ENTRIES PROVIDED below:
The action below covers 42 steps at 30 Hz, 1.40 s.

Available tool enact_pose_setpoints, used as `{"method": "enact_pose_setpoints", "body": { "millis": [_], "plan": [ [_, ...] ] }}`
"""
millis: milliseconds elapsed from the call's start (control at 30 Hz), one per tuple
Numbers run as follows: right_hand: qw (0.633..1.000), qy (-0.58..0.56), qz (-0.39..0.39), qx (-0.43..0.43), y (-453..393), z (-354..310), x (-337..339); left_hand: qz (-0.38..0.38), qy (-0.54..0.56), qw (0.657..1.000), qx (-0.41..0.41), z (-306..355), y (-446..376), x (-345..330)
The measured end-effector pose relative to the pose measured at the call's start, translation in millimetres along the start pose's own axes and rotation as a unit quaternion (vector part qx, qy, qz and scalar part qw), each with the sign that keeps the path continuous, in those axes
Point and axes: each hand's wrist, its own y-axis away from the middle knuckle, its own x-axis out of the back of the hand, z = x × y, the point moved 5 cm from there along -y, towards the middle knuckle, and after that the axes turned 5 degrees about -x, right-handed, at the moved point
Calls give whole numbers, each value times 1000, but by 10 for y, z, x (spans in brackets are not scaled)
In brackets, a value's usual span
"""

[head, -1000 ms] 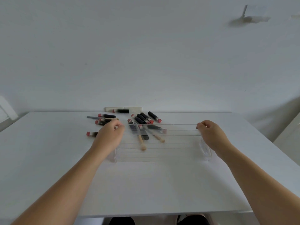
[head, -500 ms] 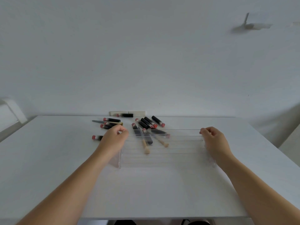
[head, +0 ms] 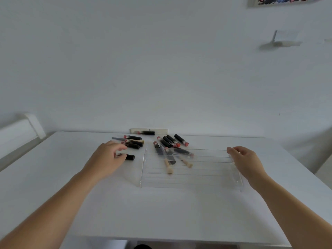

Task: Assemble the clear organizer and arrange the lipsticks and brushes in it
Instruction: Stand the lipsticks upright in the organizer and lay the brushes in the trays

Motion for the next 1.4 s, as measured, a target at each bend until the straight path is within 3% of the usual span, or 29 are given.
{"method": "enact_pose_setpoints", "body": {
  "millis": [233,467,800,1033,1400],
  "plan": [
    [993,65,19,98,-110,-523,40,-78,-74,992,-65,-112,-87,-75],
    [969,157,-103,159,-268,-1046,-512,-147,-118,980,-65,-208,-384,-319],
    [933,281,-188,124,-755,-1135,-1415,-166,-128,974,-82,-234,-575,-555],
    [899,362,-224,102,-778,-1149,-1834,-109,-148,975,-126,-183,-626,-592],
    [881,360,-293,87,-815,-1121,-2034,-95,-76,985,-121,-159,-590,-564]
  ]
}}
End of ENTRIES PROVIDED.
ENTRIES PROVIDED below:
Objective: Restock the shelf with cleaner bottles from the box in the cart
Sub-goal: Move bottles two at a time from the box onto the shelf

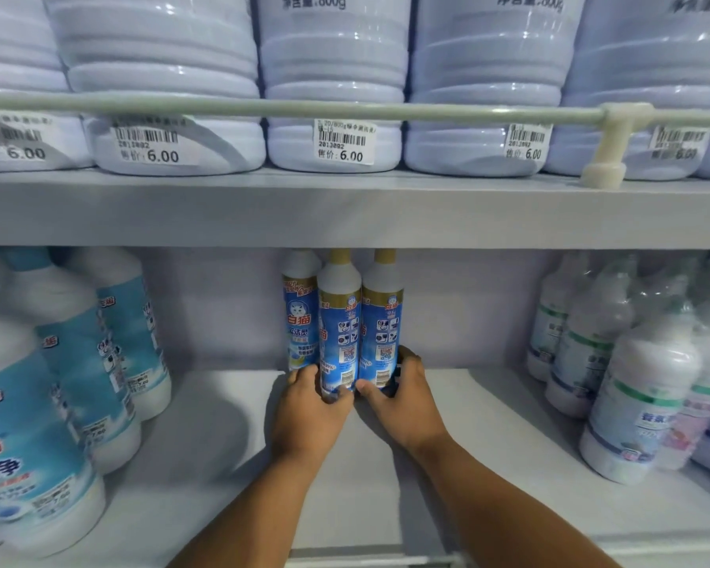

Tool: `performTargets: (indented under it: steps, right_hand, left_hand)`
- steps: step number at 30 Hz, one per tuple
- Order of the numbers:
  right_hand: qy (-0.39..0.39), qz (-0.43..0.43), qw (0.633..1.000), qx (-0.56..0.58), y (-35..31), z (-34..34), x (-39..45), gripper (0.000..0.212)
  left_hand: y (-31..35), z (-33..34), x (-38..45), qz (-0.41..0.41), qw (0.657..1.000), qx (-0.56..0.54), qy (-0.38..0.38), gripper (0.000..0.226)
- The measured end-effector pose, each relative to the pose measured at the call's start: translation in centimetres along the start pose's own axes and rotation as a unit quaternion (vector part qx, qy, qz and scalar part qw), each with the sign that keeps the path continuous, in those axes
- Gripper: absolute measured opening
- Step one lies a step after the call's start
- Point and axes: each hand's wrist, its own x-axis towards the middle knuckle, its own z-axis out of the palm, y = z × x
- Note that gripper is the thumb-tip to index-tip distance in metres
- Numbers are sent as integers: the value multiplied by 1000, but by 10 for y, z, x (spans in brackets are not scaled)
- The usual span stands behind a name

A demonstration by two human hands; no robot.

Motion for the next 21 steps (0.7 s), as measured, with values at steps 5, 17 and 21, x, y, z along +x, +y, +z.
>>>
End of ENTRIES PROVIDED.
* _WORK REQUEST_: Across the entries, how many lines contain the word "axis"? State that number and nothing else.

* _RESPONSE AREA_: 2